On December 3, 2018, at Vandenberg Air Force Base, a SpaceX Falcon 9 rocket broke records by placing 64 small satellites into orbit with just one mission. And among this new space flotilla were small satellites representing the vanguard for a new generation of global surveillance.

Hungry for more data, Global Fishing Watch, a collaboration among conservation group Oceana, technology giant Google, and environmental nonprofit SkyTruth, is eager to use those new satellites to see “all the ships, all the time," creating an indispensable tool for catching illegal activity on the high seas.
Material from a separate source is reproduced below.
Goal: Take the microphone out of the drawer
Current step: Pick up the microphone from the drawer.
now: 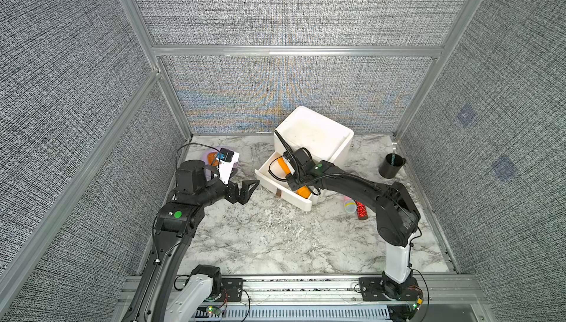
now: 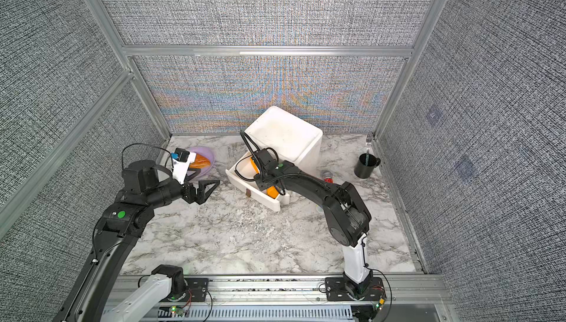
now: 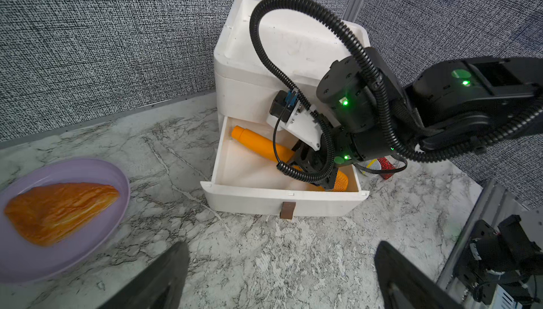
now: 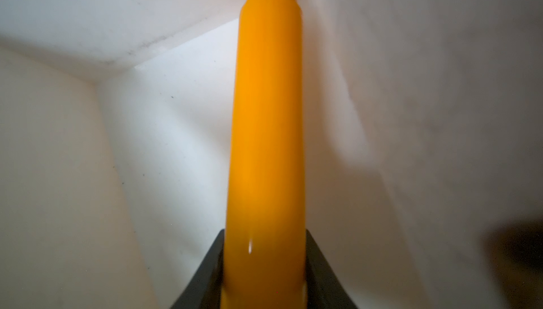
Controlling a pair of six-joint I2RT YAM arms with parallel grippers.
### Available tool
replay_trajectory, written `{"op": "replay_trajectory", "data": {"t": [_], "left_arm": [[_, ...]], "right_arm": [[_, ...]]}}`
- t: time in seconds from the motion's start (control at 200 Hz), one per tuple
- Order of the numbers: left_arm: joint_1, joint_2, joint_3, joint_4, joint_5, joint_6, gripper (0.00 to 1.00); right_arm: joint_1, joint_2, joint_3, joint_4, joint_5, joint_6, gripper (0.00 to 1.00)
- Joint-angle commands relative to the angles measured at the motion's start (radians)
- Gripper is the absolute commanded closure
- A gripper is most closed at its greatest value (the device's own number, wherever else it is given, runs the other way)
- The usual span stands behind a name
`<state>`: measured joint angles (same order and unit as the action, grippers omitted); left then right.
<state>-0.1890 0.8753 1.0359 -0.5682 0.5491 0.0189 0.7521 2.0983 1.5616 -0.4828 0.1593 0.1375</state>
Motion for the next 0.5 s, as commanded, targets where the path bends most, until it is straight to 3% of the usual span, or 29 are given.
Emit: {"op": "replay_trajectory", "data": {"t": [0.0,0.24,0.495], "left_arm": [[0.002,0.004,0.008,0.027,0.006,-0.001,0.00],[0.002,0.013,0.012,0.029,0.009,-0.003,0.00],[0.003,0.019,0.017,0.033,0.011,-0.003,0.00]], "right_arm": [[-0.001,-0.016,0.008,0.019,-0.004,-0.051,0.88],[-0.001,-0.029,0.032,0.016,-0.015,-0.084,1.00],[-0.001,-0.057,0.038,0.003,-0.028,-0.098,1.00]]}}
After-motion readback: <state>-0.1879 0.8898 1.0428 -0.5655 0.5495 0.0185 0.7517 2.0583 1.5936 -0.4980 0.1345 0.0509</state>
“It is now within the foreseeable future that you can expect to be able to track every vessel on the surface of the earth,” says Tony Long, Global Fishing Watch’s CEO.

In 2016 Global Fishing Watch started with data from the radio beacons all ships carry to avoid collisions, mapping their movements to spot fishing in illegal areas. However, ship captains can counter such surveillance by simply turning the beacons off—a potentially dangerous measure that removes them from the map.

In order to circumvent this shady behavior, Global Fishing Watch started supplementing beacon locations with data from earth-observation satellites. The National Oceanic and Atmospheric Administration’s Visible Infrared Imaging Radiometer Suite (VIIRS) maps cloud cover. But with some smart processing, Global Fisher Watch used their data to locate small, bright patches at night, such as floodlights used for squid fishing.

But satellite imagery is only useful on clear days, and while the NOAA imagery is free, the price for commercial data far exceeded Global Fishery Watch’s budget.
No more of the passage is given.